Task |
Transcribe exactly the lines that fall between the one holding "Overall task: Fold" and the one holding "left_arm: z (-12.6", inclusive, from the entries below.

Task data |
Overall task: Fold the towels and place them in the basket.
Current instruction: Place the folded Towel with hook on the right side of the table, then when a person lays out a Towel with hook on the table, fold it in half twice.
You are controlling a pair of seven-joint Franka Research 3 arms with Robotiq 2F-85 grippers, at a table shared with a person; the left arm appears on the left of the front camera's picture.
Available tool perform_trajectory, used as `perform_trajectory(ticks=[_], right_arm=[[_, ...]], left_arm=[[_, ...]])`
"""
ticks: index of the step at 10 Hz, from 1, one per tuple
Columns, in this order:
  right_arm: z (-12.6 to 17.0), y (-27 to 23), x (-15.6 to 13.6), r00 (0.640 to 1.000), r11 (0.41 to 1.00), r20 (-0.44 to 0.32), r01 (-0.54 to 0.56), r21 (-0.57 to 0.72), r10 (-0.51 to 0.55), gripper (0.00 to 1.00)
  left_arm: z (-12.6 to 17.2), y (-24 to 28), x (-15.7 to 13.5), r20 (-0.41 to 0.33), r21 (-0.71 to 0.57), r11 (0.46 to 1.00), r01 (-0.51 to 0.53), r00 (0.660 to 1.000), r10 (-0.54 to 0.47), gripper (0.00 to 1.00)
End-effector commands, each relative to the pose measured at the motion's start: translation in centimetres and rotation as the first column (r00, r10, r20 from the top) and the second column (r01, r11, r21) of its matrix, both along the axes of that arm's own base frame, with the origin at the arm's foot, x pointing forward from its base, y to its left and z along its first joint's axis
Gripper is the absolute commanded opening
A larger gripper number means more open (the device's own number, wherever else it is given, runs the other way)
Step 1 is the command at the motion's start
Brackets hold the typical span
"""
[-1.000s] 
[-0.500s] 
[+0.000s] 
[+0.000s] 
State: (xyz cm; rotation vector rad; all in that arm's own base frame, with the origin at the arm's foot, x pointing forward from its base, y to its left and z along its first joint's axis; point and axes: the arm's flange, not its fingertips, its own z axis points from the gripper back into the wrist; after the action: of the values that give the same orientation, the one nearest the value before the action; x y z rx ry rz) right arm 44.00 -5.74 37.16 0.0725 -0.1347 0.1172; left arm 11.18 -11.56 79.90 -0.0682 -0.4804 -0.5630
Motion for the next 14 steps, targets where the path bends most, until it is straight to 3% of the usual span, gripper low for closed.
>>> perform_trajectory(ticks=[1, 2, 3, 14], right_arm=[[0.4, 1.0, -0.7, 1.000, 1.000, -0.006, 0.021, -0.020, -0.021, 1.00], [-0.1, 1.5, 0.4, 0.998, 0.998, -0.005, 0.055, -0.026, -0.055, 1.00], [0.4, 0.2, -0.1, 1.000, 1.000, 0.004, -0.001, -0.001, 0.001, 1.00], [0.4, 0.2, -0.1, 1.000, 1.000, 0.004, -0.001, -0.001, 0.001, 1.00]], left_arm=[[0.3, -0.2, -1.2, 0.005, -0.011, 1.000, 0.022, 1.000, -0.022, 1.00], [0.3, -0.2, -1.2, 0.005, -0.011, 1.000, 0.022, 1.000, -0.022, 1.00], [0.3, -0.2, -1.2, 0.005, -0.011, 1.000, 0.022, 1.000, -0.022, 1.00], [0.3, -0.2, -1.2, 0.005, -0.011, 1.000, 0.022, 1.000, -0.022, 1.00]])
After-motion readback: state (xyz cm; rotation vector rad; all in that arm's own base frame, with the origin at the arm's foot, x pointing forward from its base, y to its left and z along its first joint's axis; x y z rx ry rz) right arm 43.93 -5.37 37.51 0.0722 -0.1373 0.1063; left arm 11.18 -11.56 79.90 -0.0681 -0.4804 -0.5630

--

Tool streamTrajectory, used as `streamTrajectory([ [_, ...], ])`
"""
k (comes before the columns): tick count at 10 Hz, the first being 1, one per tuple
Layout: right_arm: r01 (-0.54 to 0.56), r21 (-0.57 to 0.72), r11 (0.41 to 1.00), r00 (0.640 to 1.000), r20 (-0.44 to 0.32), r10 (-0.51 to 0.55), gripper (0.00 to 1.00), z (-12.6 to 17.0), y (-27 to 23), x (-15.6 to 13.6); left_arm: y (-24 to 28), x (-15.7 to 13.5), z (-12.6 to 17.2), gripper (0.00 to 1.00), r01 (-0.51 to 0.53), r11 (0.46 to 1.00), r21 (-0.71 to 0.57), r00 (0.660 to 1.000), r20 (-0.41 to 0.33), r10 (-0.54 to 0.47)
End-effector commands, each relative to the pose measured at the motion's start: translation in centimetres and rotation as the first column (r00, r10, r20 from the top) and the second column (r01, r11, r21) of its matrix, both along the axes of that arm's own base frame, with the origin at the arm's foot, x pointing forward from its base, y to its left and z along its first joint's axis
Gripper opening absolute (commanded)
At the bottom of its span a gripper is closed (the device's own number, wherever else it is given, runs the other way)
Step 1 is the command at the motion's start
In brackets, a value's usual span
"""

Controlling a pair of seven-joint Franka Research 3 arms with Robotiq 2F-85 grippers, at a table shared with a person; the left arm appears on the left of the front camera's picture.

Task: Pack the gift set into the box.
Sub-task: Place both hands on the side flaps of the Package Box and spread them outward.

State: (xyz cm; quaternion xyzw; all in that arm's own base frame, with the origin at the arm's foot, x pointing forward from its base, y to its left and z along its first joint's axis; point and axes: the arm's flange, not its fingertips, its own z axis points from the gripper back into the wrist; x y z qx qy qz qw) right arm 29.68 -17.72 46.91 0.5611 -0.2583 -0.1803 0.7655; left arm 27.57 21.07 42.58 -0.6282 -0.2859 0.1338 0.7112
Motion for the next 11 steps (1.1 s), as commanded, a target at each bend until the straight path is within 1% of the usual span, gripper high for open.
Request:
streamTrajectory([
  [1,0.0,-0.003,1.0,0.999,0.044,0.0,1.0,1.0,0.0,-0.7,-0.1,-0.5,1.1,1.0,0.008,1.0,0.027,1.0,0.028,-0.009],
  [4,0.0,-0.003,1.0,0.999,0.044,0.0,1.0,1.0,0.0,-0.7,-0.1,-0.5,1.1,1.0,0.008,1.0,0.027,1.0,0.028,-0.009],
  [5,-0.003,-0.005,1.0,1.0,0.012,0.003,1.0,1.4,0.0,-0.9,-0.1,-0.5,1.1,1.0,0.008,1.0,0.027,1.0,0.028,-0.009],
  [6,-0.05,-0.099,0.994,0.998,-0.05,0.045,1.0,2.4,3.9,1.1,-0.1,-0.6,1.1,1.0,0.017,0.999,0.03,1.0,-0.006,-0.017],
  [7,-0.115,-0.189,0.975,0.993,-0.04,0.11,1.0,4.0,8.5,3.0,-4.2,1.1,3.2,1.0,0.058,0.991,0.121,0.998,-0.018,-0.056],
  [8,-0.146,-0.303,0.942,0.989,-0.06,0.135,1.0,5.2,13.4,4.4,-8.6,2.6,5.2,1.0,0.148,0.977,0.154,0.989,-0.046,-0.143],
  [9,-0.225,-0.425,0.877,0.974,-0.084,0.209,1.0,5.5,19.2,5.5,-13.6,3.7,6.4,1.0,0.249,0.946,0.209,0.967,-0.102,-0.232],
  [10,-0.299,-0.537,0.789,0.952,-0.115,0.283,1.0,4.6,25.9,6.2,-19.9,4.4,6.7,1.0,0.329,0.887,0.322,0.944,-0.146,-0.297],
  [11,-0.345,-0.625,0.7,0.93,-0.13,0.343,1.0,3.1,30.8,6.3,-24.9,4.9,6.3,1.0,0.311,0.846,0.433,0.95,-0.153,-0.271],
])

Solved problem |
Overall task: Fold the towels and place them in the basket.
Current instruction: Place the folded Towel with hook on the right side of the table, then when a person lays out a Towel with hook on the table, fold it in half twice.
You are controlling a pair of seven-joint Franka Research 3 arms with Robotiq 2F-85 grippers, at a table shared with a person; the left arm appears on the left of the front camera's picture.
Available tool perform_trajectory, used as `perform_trajectory(ticks=[_], right_arm=[[_, ...]], left_arm=[[_, ...]])`
"""
ticks: index of the step at 10 Hz, from 1, one per tuple
Columns, in this order:
  right_arm: z (-12.6 to 17.0), y (-27 to 23), x (-15.6 to 13.6), r00 (0.640 to 1.000), r11 (0.41 to 1.00), r20 (-0.44 to 0.32), r01 (-0.54 to 0.56), r21 (-0.57 to 0.72), r10 (-0.51 to 0.55), gripper (0.00 to 1.00)
  left_arm: z (-12.6 to 17.2), y (-24 to 28), x (-15.7 to 13.5), r20 (-0.41 to 0.33), r21 (-0.71 to 0.57), r11 (0.46 to 1.00), r01 (-0.51 to 0.53), r00 (0.660 to 1.000), r10 (-0.54 to 0.47), gripper (0.00 to 1.00)

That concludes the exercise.